More people need to realize that utilities are not at all like normal businesses, so to spell it out in more detail for those that don't know:
Normal businesses make more money when they cut costs. Utilities (typically) get to charge a fixed upsell percentage and so they make more money when they increase their costs.
Oh good another thread I won't be able to read through without white knuckling through some stupendously over-confident developers who think they know everything there is to know about the transmission system because they learned ohms law in university.
HN is an amazing community but some conversations are just an auto-opt-out for me.
It can be good to criticize knowledge levels when there's some specificity that allows people to improve. But very vague complaints don't contribute much.

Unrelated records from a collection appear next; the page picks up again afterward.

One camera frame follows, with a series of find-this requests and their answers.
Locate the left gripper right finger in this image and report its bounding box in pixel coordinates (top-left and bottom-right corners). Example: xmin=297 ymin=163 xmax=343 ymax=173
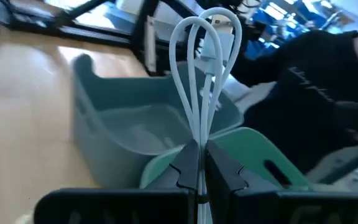
xmin=205 ymin=139 xmax=358 ymax=224

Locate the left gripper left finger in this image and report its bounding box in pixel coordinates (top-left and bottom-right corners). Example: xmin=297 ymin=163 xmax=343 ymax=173
xmin=33 ymin=139 xmax=200 ymax=224

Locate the white USB cable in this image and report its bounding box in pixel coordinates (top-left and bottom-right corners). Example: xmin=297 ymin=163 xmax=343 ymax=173
xmin=168 ymin=6 xmax=243 ymax=224

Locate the green plastic bin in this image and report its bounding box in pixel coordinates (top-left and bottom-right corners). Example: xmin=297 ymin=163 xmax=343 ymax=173
xmin=140 ymin=126 xmax=313 ymax=190

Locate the blue-grey plastic bin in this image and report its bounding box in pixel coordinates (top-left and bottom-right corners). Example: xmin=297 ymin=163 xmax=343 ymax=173
xmin=71 ymin=53 xmax=245 ymax=189

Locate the person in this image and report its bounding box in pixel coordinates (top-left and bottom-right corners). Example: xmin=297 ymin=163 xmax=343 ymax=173
xmin=230 ymin=18 xmax=358 ymax=187

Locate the black aluminium table frame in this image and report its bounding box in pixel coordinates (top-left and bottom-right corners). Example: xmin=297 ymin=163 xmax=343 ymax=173
xmin=0 ymin=0 xmax=204 ymax=77

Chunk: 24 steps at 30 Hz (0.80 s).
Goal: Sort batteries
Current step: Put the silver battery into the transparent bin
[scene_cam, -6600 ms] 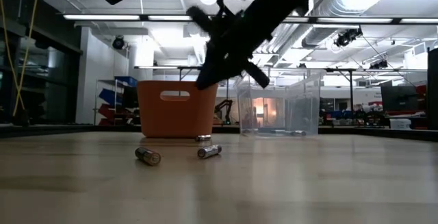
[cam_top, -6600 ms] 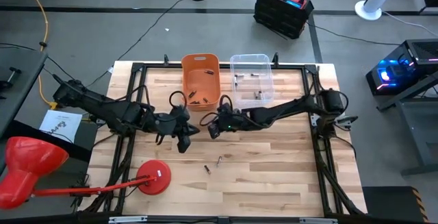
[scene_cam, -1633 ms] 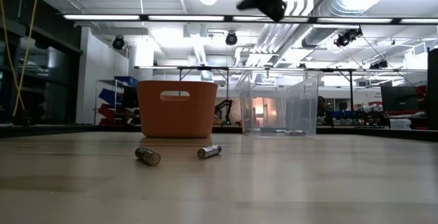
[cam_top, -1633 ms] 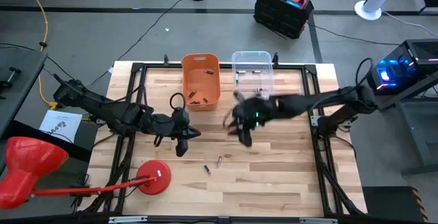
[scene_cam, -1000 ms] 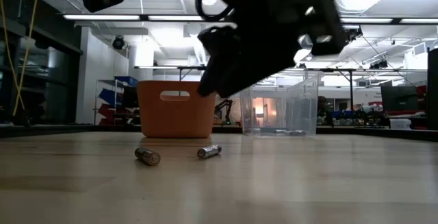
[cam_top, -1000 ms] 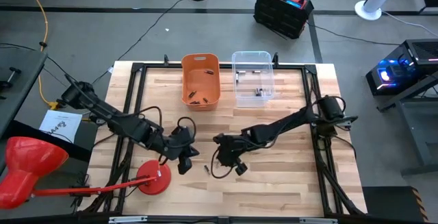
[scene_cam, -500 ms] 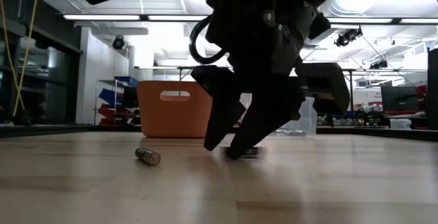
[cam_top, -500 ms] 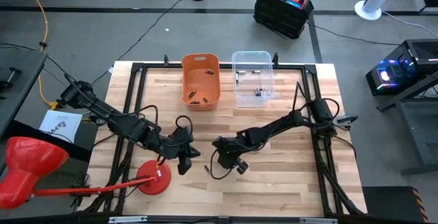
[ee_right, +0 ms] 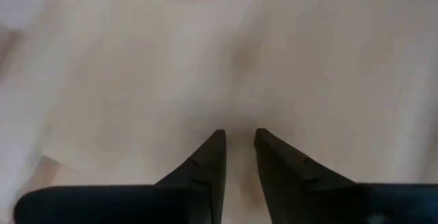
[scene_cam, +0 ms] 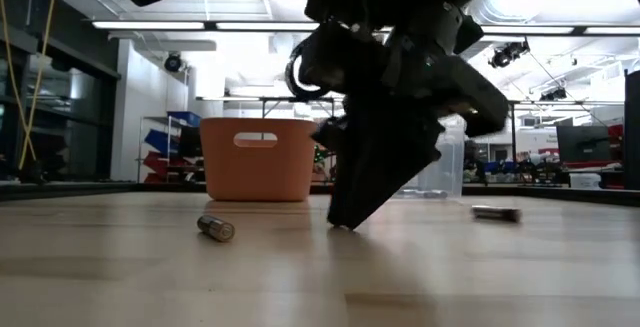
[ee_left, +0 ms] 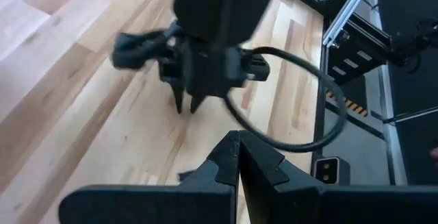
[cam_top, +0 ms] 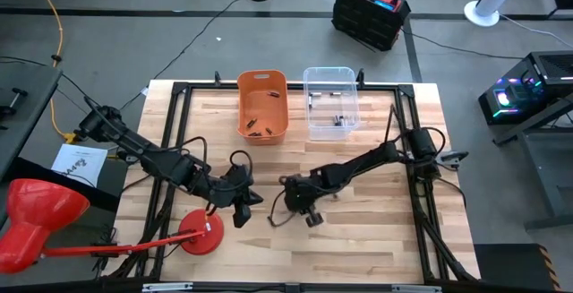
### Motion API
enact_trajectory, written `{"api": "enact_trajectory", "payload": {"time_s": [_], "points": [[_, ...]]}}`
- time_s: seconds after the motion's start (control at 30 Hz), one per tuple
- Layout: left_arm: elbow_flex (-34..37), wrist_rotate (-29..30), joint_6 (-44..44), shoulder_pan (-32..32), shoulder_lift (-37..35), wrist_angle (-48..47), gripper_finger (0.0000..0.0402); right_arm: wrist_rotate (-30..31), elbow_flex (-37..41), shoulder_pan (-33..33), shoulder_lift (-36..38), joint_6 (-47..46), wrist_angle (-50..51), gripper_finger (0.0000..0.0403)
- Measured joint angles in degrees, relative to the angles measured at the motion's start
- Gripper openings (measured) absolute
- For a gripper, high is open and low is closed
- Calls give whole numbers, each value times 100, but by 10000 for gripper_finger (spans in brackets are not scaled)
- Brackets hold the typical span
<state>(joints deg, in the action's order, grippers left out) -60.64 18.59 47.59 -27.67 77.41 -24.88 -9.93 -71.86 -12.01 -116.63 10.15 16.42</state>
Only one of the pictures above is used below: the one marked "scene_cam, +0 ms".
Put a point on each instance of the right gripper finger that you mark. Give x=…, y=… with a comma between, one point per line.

And it's interesting what is considered "knowledge" versus "tradition" in the space. Hang out on a forum of grid ops over the last two decades, and you will find that a lot of the "knowledge" about the industry is really just plain wrong, and better understood by a technologist than by a practitioner.
Like the idea of the necessity of spinning reserves. Grid ops know they need reactive power, and lots of spinning turbines to help keep it. But they don't realize the power of solar inverters to perform the same thing, so you hear stories about the entire grid falling apart when you hit 5% solar. Really silly stuff, but it turns out if you think from first principles instead of "common sense" you can envision a much better future.
...spinning reserve has almost nothing to do with reactive power control? Do you know what reactive power is? Spinning reserve is almost entirely there as a means of secondary frequency response.
"Ask any climate wonk what’s holding back clean energy in the U.S. and you’re likely to get the same answer — not enough power lines. "
I have never read about problems with not enough power lines, its always about all other other factors related to inconsistent production. A power plant given coal or natural gas or other fixed inputs produces a set amount of power. But 1 huge unexpected wind gust and lines can blow, and someone please monitor all those pesky clouds around the solar production because we need at least 5 minutes to get the coal plant producing.
> But 1 huge unexpected wind gust and lines can blow, and someone please monitor all those pesky clouds around the solar production because we need at least 5 minutes to get the coal plant producing.
Neither can a single wind gust bring down the power lines, nor can a coal power plant ramp up in five minutes.
Or maybe hydro or battery? Gas turbine peakers might be able to hit five minutes, but if they are it's probably because they are not starting from cold.